Comet.ml
Comet is a meta machine learning platform designed to help AI practitioners and teams build reliable machine learning models for real-world applications by streamlining the machine learning model lifecycle. By using Comet, users can track, compare, explain and reproduce their machine learning experiments. Comet can also greatly accelerate hyperparameter search, by providing a module for the Bayesian exploration of hyperparameter space.

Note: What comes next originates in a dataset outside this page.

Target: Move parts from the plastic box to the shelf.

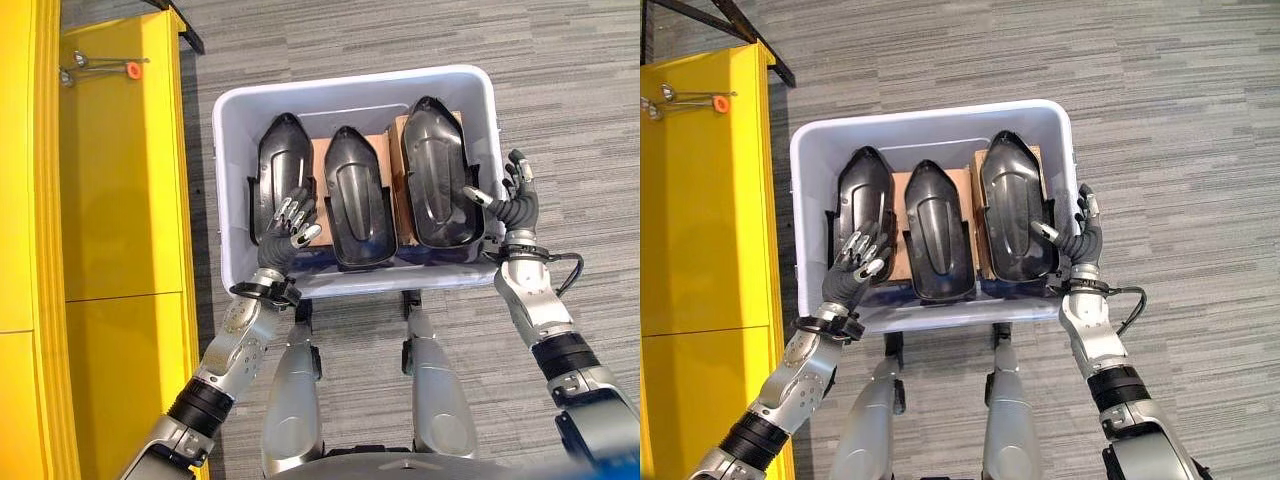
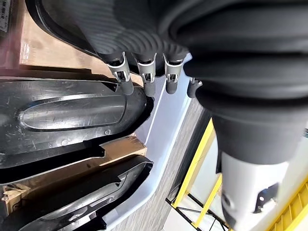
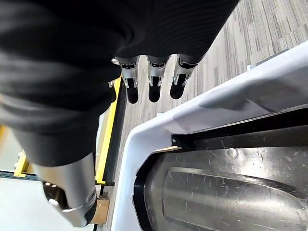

Using Comet on our clusters¶
Availability¶
Since it requires an internet connection, Comet has restricted availability on compute nodes, depending on the cluster:
| Cluster | Comet Availability | Note |
|---|---|---|
| Narval | Yes ✅ | module load httpproxy required |
| Rorqual | Yes ✅ | module load httpproxy required |
| TamIA | Yes ✅ | module load httpproxy required |
| Fir | Yes ✅ | httpproxy not required |
| Nibi | Yes ✅ | httpproxy not required |
| Trillium | No ❌ | internet access is disabled on compute nodes |
| Vulcan | Yes ✅ | httpproxy not required |
| Killarney | Yes ✅ | httpproxy not required |
Best practices¶
Best practices
Avoid logging metrics (e.g. loss, accuracy) at a high frequency. This can cause Comet to throttle your experiment, which can make your job duration harder to predict. As a rule of thumb, please log metrics (or request new hyperparameters) at an interval >= 1 minute.